[Work required]: Your output must be the lines below from the line containing "Report points on the left black base" to the line containing "black right base", both lines included, reproduced exactly and without pictures.

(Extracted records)
..............................

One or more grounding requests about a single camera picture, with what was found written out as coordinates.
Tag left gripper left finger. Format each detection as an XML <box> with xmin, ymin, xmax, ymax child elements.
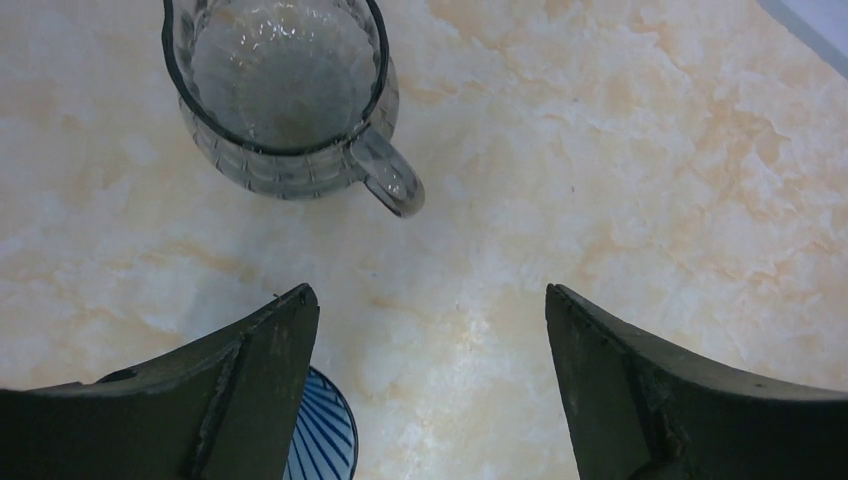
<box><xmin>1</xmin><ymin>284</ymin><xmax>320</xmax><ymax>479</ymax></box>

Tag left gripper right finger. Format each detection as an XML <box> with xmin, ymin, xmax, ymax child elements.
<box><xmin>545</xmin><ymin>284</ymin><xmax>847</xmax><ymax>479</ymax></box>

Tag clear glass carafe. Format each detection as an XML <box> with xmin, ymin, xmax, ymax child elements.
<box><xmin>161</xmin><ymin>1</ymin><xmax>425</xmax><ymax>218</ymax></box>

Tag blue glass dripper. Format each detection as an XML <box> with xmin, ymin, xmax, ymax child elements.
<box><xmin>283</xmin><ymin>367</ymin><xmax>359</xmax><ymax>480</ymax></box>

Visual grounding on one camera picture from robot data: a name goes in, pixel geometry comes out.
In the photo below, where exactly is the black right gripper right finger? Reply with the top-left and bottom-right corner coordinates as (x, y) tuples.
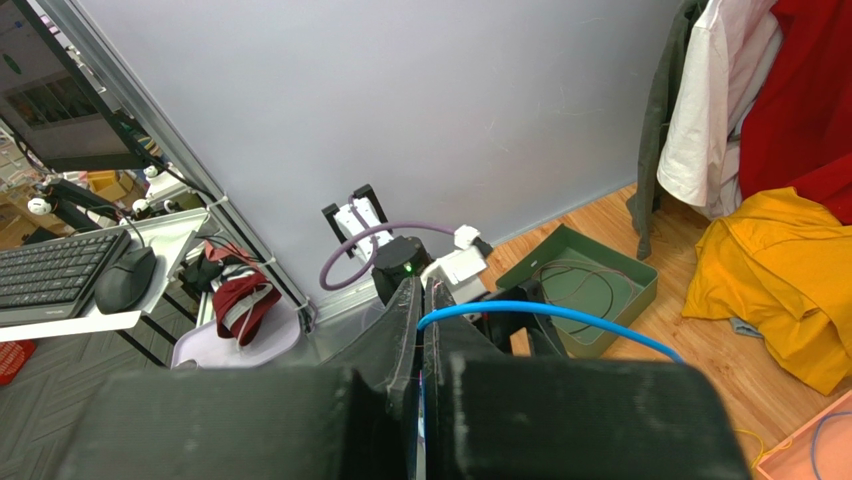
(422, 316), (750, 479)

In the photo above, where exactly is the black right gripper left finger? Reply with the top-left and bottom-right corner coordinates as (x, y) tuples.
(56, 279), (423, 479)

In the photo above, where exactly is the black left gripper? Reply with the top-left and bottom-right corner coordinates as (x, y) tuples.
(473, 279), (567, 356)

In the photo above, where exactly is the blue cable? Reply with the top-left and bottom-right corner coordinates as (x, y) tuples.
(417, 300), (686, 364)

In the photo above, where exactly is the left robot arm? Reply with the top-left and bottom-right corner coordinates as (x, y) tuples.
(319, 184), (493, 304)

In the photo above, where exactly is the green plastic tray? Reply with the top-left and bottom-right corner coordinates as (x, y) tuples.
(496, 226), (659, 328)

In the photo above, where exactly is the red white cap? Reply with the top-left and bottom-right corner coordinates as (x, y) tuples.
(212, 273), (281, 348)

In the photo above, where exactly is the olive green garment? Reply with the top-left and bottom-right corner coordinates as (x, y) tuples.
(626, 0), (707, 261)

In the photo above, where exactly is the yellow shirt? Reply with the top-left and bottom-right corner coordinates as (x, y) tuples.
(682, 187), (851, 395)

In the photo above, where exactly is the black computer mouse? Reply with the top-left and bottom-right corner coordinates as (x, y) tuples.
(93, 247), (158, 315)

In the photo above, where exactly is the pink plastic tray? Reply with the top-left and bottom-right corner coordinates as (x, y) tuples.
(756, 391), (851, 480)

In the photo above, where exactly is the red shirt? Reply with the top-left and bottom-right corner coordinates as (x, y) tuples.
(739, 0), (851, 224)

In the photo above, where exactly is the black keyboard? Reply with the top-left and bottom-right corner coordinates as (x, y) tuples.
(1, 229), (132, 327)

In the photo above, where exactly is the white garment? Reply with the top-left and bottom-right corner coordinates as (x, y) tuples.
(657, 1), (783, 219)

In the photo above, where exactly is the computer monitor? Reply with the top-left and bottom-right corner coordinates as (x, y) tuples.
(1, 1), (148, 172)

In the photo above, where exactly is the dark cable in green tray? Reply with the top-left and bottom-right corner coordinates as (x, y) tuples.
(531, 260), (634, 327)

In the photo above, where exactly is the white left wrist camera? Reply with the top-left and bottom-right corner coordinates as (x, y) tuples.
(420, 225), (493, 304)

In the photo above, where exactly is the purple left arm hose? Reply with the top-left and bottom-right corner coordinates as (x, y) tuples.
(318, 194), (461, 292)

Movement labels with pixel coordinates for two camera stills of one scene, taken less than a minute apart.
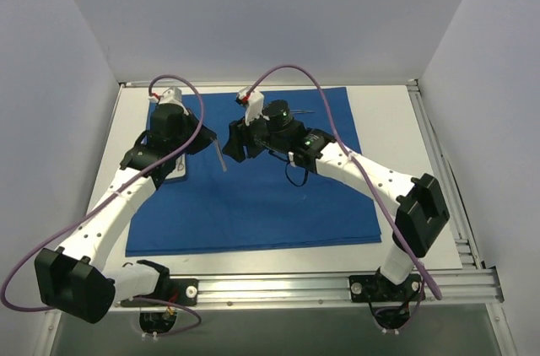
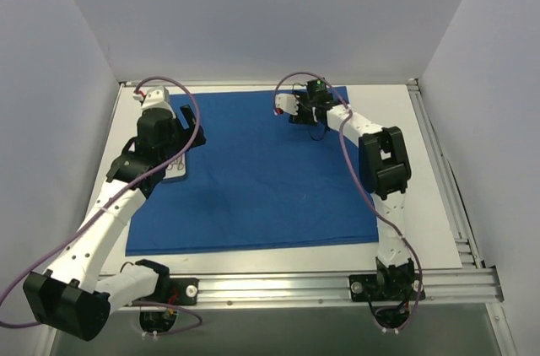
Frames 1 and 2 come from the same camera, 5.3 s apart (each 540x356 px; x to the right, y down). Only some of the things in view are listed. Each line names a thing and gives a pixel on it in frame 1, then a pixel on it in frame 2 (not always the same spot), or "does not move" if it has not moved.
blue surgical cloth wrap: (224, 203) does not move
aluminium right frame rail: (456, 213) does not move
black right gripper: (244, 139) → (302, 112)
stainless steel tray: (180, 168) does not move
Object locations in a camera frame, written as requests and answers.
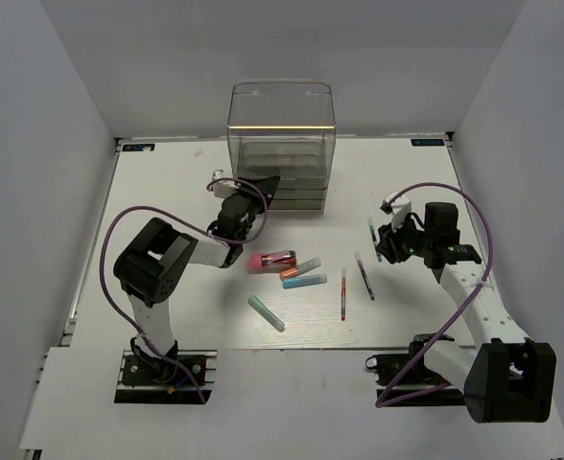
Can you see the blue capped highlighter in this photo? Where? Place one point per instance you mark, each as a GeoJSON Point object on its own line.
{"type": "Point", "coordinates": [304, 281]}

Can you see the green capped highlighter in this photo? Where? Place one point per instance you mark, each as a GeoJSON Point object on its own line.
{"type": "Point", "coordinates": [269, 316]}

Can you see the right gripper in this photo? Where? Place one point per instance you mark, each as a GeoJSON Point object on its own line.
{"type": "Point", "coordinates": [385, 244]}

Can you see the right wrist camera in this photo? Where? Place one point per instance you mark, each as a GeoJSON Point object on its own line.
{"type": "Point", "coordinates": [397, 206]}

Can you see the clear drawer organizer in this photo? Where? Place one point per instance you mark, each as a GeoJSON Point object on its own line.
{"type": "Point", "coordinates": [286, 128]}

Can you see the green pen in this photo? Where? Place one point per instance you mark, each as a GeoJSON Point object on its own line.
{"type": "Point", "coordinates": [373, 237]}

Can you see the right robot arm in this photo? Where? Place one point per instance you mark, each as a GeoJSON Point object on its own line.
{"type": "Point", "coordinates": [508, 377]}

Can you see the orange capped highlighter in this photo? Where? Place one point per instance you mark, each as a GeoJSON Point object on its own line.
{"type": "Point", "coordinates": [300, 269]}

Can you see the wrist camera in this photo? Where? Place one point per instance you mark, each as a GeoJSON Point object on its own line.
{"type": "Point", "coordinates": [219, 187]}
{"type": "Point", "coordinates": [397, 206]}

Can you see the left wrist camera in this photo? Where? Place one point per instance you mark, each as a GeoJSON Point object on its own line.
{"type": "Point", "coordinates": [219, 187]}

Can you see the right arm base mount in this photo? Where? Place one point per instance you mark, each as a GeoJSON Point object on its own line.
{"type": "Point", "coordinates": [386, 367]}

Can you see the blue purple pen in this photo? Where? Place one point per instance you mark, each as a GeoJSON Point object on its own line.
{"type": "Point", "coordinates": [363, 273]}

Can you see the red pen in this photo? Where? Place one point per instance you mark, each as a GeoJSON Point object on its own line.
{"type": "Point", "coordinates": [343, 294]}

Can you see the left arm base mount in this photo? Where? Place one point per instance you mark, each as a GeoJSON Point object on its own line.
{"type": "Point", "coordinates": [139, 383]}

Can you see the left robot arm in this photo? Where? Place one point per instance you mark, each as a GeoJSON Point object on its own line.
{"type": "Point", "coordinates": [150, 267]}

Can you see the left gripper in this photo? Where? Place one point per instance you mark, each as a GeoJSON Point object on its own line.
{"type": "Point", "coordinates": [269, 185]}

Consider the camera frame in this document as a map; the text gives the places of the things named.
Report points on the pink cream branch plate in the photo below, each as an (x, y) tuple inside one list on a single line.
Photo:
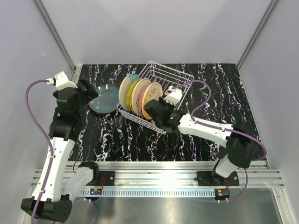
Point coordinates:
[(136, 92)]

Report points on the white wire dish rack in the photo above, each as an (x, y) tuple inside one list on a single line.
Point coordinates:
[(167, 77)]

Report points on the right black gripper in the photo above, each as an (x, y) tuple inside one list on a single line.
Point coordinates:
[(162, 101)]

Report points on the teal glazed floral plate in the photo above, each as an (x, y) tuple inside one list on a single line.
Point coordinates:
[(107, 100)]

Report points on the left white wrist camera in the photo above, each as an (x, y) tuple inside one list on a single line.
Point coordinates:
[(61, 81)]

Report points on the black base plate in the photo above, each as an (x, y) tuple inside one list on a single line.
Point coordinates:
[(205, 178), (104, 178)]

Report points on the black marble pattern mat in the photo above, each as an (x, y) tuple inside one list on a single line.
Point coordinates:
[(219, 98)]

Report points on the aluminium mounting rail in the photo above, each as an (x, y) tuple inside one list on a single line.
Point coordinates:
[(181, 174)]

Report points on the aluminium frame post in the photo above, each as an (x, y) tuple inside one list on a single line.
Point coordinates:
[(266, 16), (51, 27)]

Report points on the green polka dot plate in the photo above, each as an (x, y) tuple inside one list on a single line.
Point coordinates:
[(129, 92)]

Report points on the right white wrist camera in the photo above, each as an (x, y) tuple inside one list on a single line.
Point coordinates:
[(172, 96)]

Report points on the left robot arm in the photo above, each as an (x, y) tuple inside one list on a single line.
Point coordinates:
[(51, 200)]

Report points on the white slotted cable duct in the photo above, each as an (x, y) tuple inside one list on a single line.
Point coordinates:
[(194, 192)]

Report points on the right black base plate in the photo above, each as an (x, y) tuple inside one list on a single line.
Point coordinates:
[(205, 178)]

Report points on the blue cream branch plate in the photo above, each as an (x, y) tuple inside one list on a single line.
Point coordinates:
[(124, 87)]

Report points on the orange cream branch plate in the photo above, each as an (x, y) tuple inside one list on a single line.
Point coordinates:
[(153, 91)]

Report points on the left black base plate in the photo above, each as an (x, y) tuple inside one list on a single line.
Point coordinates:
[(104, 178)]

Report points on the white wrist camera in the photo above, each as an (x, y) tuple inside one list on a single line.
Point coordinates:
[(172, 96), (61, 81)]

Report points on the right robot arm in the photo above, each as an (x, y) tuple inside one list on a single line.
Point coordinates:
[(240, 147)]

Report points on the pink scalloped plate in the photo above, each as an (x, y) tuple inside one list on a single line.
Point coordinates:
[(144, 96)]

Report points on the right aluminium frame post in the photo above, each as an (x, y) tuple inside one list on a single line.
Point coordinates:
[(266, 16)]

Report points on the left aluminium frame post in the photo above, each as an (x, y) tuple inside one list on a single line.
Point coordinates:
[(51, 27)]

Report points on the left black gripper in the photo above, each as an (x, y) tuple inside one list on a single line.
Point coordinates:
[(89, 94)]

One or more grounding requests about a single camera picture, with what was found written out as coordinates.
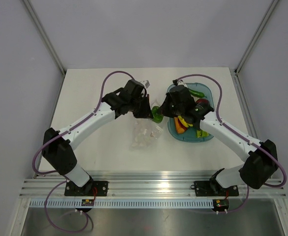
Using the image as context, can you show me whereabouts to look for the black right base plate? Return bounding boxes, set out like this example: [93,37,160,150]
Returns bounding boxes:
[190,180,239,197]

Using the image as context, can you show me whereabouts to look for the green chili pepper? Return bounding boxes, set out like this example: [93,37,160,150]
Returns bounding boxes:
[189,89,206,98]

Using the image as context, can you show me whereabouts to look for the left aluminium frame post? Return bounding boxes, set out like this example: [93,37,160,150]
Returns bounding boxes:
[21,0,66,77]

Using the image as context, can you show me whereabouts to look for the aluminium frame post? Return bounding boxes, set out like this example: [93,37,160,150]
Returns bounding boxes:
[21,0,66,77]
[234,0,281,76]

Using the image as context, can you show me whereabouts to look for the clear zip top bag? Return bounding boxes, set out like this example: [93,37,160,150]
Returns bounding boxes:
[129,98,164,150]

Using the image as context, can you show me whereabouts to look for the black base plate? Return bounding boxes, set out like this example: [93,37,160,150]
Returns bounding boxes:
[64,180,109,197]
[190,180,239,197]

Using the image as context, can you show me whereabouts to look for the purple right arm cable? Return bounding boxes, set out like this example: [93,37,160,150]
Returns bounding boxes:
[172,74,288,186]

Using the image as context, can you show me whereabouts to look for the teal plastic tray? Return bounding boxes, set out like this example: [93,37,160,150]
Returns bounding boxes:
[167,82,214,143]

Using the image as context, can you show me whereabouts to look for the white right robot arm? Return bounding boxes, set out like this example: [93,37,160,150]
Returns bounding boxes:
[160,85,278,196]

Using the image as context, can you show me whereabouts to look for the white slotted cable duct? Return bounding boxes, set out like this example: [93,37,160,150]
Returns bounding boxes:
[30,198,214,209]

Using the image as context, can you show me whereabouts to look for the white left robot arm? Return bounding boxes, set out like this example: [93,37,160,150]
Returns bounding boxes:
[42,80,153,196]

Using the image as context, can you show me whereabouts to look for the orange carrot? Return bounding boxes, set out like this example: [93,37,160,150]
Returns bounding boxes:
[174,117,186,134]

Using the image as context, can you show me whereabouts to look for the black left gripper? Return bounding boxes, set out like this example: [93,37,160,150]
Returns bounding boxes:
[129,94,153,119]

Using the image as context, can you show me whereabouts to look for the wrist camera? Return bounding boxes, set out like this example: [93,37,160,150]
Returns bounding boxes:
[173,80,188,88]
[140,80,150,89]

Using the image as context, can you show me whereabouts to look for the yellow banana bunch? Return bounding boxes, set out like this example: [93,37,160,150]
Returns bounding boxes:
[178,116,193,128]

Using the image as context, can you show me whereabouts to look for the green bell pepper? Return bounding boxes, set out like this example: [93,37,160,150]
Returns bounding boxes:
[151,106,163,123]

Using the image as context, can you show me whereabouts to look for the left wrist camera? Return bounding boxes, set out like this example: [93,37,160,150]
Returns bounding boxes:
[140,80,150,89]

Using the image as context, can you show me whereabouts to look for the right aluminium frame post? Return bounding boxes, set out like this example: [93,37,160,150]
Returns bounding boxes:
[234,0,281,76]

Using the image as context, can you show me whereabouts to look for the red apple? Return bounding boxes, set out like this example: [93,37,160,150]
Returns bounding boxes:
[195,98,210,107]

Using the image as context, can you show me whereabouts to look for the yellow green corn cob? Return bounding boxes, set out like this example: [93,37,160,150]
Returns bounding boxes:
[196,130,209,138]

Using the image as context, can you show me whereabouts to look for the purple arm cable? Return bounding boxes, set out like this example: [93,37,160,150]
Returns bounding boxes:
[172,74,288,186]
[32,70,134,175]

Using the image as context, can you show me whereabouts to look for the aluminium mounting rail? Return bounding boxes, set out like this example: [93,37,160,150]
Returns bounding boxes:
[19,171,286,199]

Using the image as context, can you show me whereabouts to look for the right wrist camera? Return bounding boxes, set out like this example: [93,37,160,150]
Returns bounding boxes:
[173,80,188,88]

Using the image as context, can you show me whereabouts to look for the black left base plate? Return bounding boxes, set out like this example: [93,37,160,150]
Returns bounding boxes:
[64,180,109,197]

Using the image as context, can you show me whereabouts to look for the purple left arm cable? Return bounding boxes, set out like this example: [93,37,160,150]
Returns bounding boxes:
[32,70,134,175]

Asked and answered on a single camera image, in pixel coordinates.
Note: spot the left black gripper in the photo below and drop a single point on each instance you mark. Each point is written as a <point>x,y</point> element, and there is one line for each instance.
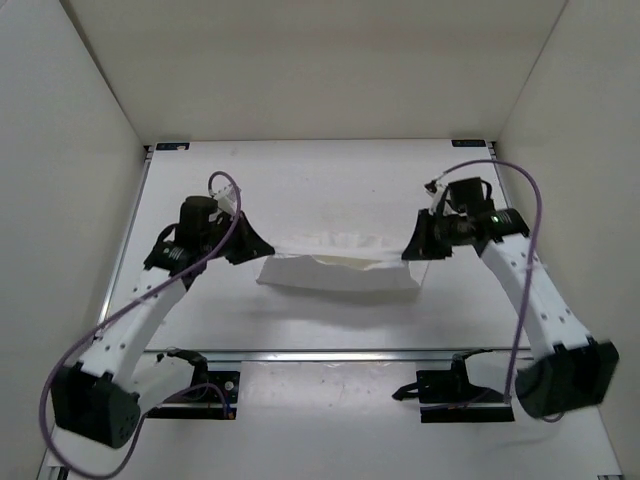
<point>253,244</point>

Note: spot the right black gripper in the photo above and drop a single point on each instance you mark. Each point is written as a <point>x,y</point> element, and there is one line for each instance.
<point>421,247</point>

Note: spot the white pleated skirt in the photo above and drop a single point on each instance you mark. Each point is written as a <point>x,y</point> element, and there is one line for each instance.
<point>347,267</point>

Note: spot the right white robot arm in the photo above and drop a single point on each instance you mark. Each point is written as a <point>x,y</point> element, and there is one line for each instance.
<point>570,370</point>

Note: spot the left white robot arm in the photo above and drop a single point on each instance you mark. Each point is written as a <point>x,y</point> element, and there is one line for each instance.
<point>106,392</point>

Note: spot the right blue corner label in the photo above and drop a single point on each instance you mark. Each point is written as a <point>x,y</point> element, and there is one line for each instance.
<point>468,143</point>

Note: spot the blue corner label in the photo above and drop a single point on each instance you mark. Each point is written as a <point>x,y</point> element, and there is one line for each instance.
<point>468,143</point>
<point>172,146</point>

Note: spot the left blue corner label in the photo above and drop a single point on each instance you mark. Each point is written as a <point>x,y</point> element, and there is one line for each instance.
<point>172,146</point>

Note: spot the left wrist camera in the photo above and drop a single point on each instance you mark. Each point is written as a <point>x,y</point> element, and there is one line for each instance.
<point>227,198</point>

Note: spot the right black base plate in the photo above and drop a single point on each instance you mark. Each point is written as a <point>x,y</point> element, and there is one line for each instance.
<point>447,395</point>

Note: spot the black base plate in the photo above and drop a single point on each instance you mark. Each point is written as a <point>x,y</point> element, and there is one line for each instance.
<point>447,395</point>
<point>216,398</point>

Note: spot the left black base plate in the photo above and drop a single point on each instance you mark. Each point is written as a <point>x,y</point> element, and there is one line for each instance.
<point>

..............................

[Solution to this task]:
Report points on the left black base plate in the photo above, each as an (x, y) tuple inside one list on a single line.
Point coordinates:
[(104, 178)]

Report points on the white wrist camera in the photo above, each as an (x, y) tuple inside one list on a single line.
Point coordinates:
[(172, 96), (61, 81)]

Report points on the right robot arm in the photo above, each as an (x, y) tuple inside one list on a single line.
Point coordinates:
[(240, 147)]

Report points on the pink scalloped plate in the photo above, each as an (x, y) tuple inside one list on a single line.
Point coordinates:
[(144, 96)]

Report points on the right aluminium frame post in the photo above, each as an (x, y) tuple inside one list on a single line.
Point coordinates:
[(266, 16)]

Report points on the left aluminium frame post in the photo above, each as an (x, y) tuple inside one list on a single line.
Point coordinates:
[(51, 27)]

Report points on the left black gripper in the photo above, each as an (x, y) tuple inside one list on a single line.
Point coordinates:
[(89, 94)]

One or more grounding requests about a single camera picture, with what was found written out as coordinates.
Using the image as context, can you show me whereabouts to look for the black right base plate? Return bounding boxes, set out like this example: [93,37,160,150]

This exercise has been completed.